Assuming they chose to write for it, I wonder how much the considerations of today's market-driven arts world would have made a difference? I think Mozart would have been an innovator, a brilliant player and a superb showman. He'd have taken the guitar into territories the rest of us could not even dream about. I'd see him as a performer/composer in the spirit of Jimi Hendrix or Nigel Kennedy. Bach (JS presumably?) would probably have written several volumes of technical exercises that would keep the likes of Steve Vai amused for hours at a time and which, in two hundred years' time, would come to be known as the greatest guitar music ever composed. He'd probably spend his nights playing in his local jazz club. Beethoven? I'm not sure about him. Maybe he would have joined the Wyld Stallyns and helped bring about world peace, although maybe he would have been just as likely to have been disenchanted with the whole music scene and gone to live in the Hebrides in splendid isolation.
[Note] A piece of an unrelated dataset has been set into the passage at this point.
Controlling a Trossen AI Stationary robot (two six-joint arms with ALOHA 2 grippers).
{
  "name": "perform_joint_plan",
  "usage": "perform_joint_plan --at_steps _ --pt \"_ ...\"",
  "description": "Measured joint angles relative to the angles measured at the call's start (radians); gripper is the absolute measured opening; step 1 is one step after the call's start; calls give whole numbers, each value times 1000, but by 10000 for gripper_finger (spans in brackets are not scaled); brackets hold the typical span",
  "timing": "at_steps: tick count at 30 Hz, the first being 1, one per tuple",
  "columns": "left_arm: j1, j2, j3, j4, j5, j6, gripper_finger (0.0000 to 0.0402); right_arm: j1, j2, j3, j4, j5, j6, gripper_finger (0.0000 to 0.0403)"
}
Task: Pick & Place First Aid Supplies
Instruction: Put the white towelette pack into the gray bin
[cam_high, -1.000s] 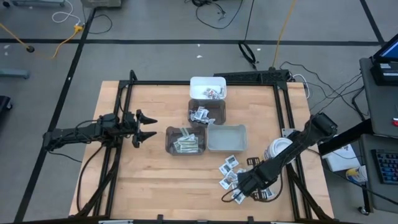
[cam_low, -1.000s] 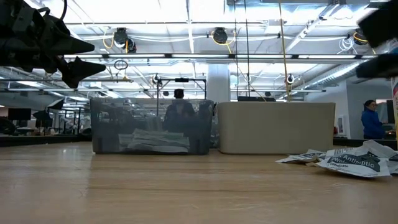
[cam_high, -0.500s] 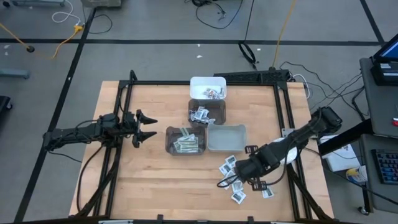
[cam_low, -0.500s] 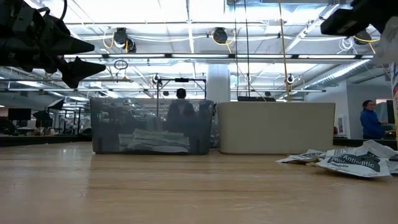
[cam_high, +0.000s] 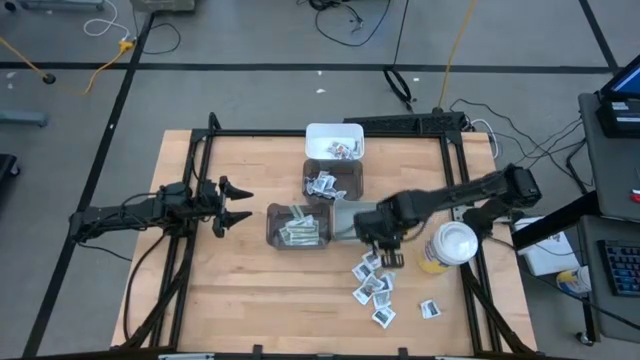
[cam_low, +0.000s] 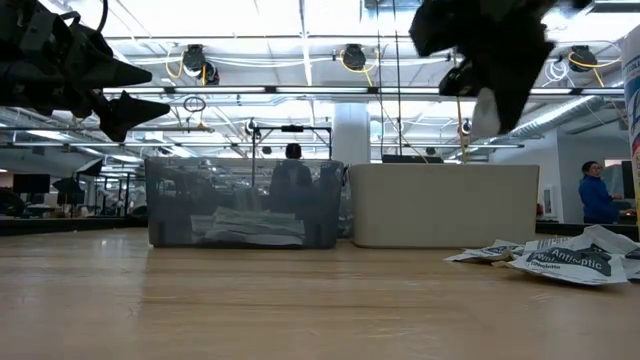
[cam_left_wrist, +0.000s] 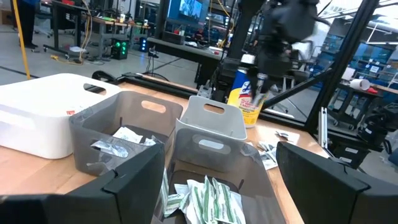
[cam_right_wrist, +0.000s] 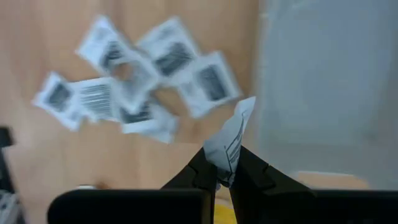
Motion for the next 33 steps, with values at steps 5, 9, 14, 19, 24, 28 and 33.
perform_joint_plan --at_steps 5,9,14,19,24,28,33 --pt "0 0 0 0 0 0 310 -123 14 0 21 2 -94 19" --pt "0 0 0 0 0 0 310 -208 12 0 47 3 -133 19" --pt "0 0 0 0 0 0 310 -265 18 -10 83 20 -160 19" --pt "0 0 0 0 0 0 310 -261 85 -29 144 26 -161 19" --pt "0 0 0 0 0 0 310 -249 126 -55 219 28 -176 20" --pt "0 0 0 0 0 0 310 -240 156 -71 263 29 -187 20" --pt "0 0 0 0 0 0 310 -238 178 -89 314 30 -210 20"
Very interesting observations Marshlander, which composer do you think would have writen music for heavy metal or electronic/new age? And how would they react to people like Mike Oldfield and Jean Michel Jarre?
fredv3b Wrote:Marshy, would anyone in today's world employ Haydn as the Esterházy family did?
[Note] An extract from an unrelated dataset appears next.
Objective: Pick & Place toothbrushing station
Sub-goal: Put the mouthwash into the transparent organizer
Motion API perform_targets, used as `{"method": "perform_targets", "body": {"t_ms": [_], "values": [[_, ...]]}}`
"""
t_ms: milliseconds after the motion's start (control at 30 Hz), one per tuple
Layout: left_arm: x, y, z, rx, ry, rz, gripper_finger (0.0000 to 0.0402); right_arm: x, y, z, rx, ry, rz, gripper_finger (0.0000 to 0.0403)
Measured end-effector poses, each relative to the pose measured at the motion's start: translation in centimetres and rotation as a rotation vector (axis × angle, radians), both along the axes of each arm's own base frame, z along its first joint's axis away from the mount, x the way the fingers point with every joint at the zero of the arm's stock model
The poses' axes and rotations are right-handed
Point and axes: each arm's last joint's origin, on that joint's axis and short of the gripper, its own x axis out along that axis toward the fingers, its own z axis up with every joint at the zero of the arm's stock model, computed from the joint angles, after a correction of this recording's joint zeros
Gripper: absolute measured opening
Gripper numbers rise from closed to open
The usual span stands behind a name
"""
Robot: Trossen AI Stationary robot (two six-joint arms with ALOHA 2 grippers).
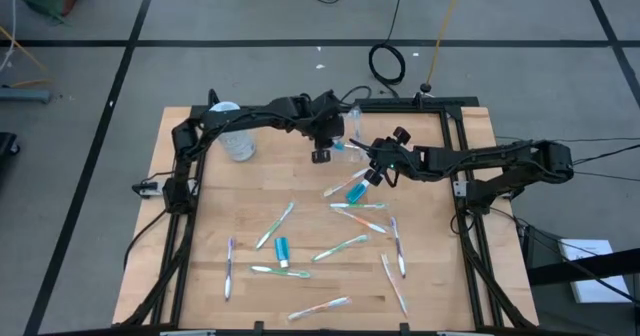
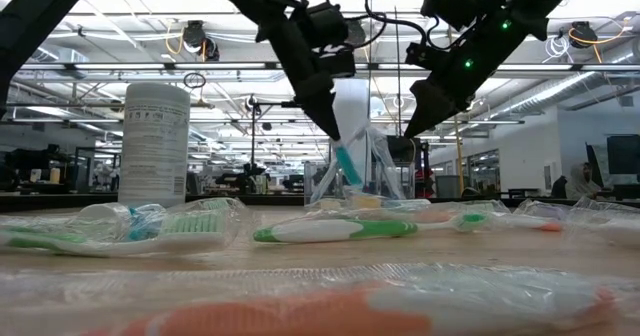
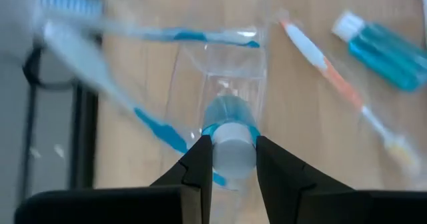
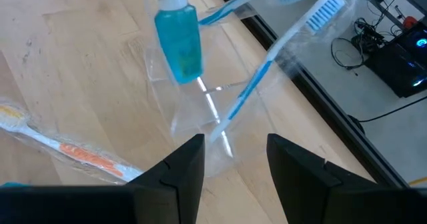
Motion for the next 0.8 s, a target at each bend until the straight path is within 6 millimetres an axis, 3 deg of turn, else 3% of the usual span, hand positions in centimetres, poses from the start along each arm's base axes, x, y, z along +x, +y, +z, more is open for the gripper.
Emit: {"method": "perform_targets", "body": {"t_ms": [233, 433, 667, 800], "values": [[-0.3, 1.0, 0.2, 0.124, 0.022, -0.216, 0.0087, 0.0, 0.0, 0.0, 0.0, -0.001, 0.0, 0.0155], [-0.7, 1.4, 0.1, 0.095, 0.029, -0.23, 0.0088, 0.0, 0.0, 0.0, 0.0, -0.002, 0.0, 0.0155], [-0.9, 0.0, -0.3, 0.098, 0.122, -0.266, 0.0088, 0.0, 0.0, 0.0, 0.0, -0.002, 0.0, 0.0155], [-0.4, -0.3, 0.1, 0.111, 0.091, -0.246, 0.0088, 0.0, 0.0, 0.1, -0.002, -0.004, -0.002, 0.0155]]}}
Maybe, but he'd probably be freer to do his thing with Arts Council grants. Stranger things have happened though. I was talking to one of PA's colleagues last week who tells me that her ex has just been appointed to be the official photographer with one of Western Europe's royal families. Peter Maxwell Davies is the current Master of the Queen's Music (and he does live in the Orkneys ), but I doubt that he earns anything approaching a living wage from that position.
Matt, music is a personal choice, different people like different music. Don't worry about it, just keep them coming.
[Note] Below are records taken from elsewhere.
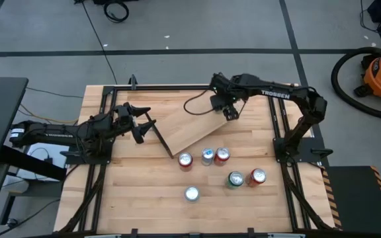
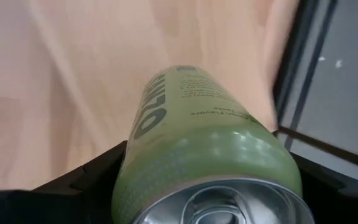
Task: Place canned beverage on shelf
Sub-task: Put the light green soda can on the shelf
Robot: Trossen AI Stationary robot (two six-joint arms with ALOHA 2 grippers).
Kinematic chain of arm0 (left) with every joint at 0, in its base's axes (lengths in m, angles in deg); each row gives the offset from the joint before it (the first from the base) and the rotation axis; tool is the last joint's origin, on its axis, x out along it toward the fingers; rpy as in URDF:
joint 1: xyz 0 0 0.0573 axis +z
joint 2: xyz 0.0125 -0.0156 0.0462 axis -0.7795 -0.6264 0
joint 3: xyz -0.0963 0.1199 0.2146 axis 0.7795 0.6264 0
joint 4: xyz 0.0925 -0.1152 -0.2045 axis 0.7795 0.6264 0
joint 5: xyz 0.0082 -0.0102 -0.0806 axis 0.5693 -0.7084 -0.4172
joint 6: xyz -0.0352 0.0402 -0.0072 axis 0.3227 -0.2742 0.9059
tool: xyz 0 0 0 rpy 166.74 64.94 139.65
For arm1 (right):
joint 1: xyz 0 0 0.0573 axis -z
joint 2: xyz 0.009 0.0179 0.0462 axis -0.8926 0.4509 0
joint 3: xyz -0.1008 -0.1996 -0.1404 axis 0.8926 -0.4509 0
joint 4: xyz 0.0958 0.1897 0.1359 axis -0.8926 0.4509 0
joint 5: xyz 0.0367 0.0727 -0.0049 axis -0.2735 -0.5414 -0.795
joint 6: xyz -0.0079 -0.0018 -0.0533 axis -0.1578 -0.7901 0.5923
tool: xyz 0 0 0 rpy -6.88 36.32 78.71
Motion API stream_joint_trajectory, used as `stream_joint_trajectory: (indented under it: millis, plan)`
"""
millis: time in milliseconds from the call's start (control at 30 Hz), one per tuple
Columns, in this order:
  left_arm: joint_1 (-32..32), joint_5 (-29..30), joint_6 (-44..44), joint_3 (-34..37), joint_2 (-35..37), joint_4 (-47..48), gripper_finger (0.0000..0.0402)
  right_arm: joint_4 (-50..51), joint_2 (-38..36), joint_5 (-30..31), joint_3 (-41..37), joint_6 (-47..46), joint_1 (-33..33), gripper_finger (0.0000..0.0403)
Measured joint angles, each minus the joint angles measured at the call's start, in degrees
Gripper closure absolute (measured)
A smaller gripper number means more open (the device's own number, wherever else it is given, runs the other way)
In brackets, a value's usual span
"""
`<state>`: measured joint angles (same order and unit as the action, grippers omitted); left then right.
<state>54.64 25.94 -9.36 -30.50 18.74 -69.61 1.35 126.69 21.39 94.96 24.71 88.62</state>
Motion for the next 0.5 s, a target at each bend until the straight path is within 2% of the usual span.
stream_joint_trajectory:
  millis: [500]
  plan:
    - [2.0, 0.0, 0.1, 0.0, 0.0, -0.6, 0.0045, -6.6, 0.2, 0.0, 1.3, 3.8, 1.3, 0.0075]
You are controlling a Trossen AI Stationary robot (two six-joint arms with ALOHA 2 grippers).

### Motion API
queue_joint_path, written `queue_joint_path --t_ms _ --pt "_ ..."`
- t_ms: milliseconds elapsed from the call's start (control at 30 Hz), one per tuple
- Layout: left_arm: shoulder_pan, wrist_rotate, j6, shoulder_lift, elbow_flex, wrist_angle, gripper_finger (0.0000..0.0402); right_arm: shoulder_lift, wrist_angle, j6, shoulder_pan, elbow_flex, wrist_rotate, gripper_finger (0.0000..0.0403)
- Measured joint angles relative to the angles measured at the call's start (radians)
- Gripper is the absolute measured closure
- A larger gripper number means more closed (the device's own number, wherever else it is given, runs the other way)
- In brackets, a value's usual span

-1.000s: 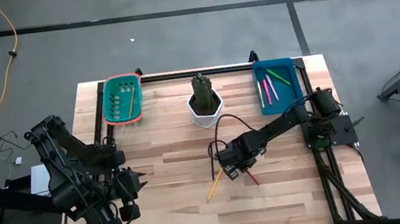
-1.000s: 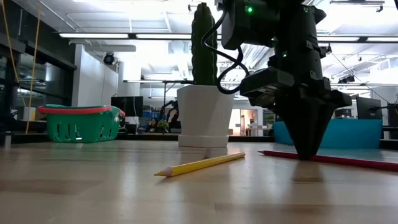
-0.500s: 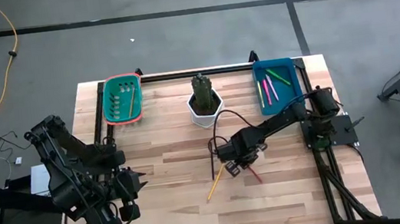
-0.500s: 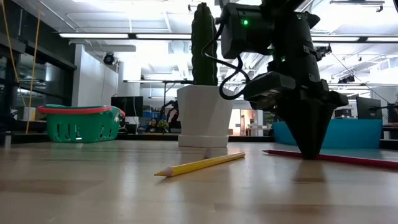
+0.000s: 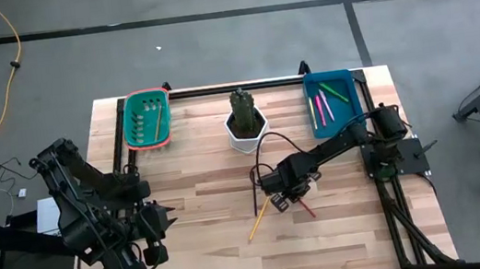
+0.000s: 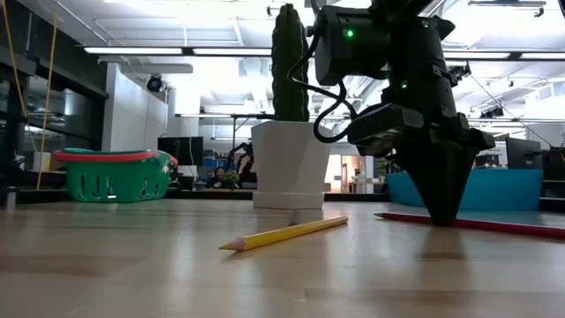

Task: Sort pens & pencils
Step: Put the red pencil into the green bin

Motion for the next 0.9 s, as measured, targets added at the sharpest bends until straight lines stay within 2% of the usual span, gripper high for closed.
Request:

Marshlander, I like the thought of today's rock musicians trying to play a classical piece as a classical piece. Elton John playing harpsichord, Phil Collins on kettle drum, just a couple I can think at present. You could probably find some better examples then me.
I don't know if it's fair to define musicians solely by the way they make most of their money. I work with musicians from many fields of music and am privileged to have one of the country's top classical violinists in my ceilidh band. My keyboard player is a formally trained classical pianist, but his main love is jazz and he can turn his hands to playing anything (for example, we were playing an arrangement of a traditional Romanian tune at a gig on Tuesday night and in the middle he burst into a Cuban montuno rhythm that worked perfectly. At a party we were at a couple of years ago he sightread his way through a Gluck sonata that the violinist handed him). The drummer in another band I'm in is a classically trained percussionist with lots of orchestral experience, but we play Cuban music together. My formal musical diplomas came through being a recorder player, but I earn much more of my income as a relatively untrained percussionist - I have to work quite hard to make up for my lack of experience.
Many musicians who have made their livelihood through rock and popular music have been through a formal music education. Many are music conservatoire graduates. My violinist was at the Royal Academy just as Annie Lennox was leaving, I believe. The quality of training for all musicians is higher these days than it has ever been. The UK's musicians are renowned and sought after by orchestras around the world because they are often very versatile and have excellent sightreading skills. In addition places like the Guitar Institute provide an excellent level of training for people who prefer to specialise in rock and pop music from the outset, the University of Newcastle has a folk music degree that has raised the game in folk music immeasurably in recent years and Leeds has its jazz specialism, York and Norwich electro-acoustic and new music and so on.
As a fan of the band, Sparks, for 37 years my proudest moment was seeing Ron Mael play Kurt Weill with an ensemble from the wonderful London Sinfonietta a few years ago.
Good choice ... now this is a work you MUST see and hear live to get the real wash of the strings! Did you know this movement was written years after the first three?